*** Opening THE RECORDS ***

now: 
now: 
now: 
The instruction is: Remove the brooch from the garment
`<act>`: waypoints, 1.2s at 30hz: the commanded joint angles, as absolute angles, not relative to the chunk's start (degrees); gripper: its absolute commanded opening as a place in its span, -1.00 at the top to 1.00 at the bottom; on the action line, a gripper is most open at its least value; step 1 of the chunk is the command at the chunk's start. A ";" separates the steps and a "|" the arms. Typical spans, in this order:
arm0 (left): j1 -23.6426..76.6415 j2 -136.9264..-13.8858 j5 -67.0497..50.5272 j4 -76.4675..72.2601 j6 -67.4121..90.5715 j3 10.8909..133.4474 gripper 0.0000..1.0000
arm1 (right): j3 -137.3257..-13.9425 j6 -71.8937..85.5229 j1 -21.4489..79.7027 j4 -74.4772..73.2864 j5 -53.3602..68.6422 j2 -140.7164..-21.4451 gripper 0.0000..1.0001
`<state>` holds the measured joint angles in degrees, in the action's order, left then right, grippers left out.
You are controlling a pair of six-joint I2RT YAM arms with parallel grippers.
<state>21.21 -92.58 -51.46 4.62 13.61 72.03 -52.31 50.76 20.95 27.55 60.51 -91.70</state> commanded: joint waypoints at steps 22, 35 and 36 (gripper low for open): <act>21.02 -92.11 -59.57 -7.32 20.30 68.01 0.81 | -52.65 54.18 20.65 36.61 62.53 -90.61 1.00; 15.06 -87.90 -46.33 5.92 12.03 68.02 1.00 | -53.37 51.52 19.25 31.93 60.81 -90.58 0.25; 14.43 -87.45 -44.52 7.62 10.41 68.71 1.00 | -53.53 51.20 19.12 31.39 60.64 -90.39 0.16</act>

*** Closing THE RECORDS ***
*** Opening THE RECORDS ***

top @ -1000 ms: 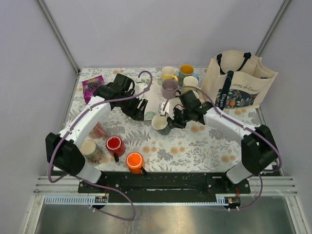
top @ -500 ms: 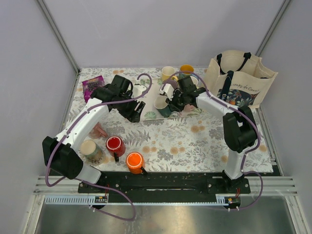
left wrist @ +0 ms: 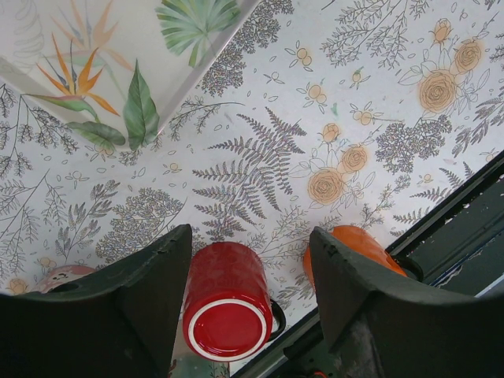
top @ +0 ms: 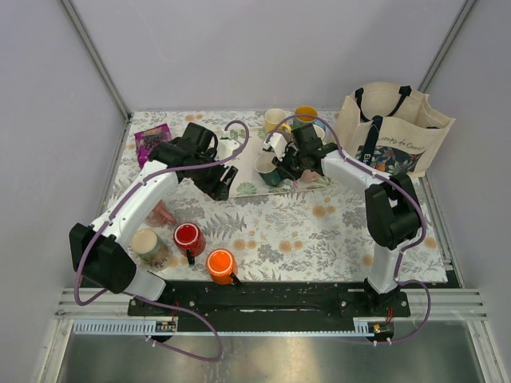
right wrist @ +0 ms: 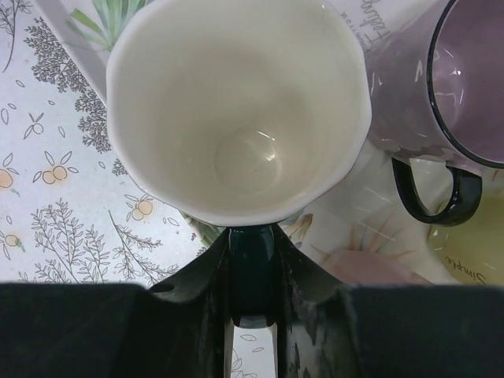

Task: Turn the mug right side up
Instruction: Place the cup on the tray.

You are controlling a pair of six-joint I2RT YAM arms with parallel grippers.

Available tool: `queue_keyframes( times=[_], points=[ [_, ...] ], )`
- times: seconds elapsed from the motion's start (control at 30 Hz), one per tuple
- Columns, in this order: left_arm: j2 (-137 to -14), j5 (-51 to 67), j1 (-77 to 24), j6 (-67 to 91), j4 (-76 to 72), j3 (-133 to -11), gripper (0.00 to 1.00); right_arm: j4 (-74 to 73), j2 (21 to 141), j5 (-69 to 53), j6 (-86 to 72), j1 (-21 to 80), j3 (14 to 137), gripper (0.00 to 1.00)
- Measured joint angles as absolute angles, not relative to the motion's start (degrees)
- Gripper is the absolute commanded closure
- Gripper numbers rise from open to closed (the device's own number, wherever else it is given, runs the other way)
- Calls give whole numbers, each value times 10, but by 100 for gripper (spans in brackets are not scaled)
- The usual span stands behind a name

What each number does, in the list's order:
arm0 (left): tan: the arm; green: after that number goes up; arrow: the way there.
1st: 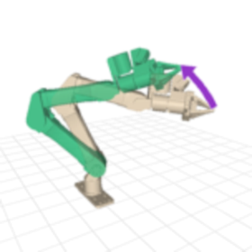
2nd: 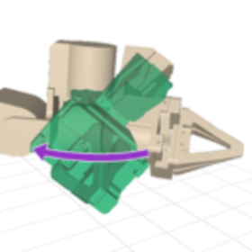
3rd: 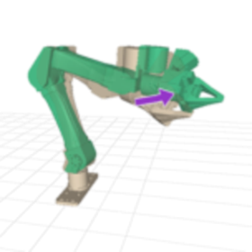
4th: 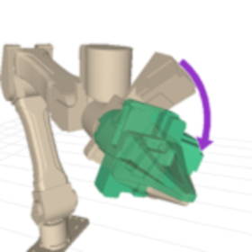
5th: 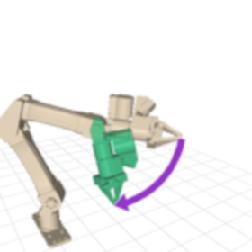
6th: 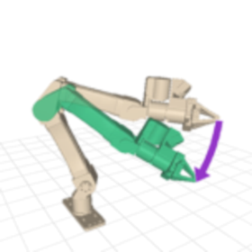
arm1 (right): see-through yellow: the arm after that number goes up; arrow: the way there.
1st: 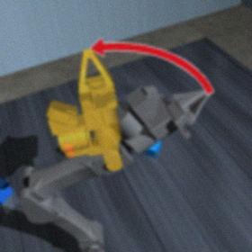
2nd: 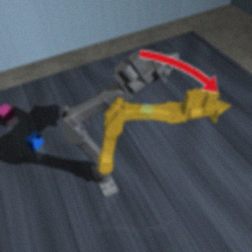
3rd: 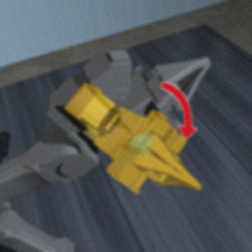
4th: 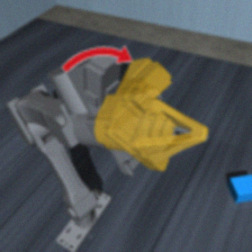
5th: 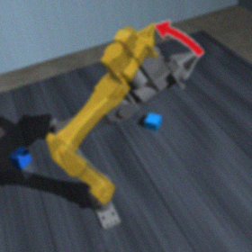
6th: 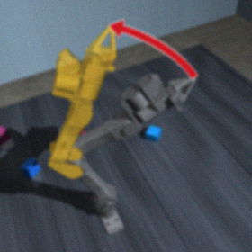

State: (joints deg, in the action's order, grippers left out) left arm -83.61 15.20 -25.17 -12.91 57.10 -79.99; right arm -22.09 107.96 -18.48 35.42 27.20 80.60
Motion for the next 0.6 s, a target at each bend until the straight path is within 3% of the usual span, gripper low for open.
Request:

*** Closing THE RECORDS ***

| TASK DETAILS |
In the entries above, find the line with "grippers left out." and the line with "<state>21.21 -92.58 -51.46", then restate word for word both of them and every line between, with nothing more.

| TASK RESULT |
`<state>` holds the measured joint angles in degrees, in the action's order, left then right, grippers left out.
You are controlling a pair of six-joint I2RT YAM arms with parallel grippers.
<state>21.21 -92.58 -51.46 4.62 13.61 72.03 -52.31 50.76 20.95 27.55 60.51 -91.70</state> commanded: joint waypoints at steps 22, 35 and 36 (gripper low for open): <act>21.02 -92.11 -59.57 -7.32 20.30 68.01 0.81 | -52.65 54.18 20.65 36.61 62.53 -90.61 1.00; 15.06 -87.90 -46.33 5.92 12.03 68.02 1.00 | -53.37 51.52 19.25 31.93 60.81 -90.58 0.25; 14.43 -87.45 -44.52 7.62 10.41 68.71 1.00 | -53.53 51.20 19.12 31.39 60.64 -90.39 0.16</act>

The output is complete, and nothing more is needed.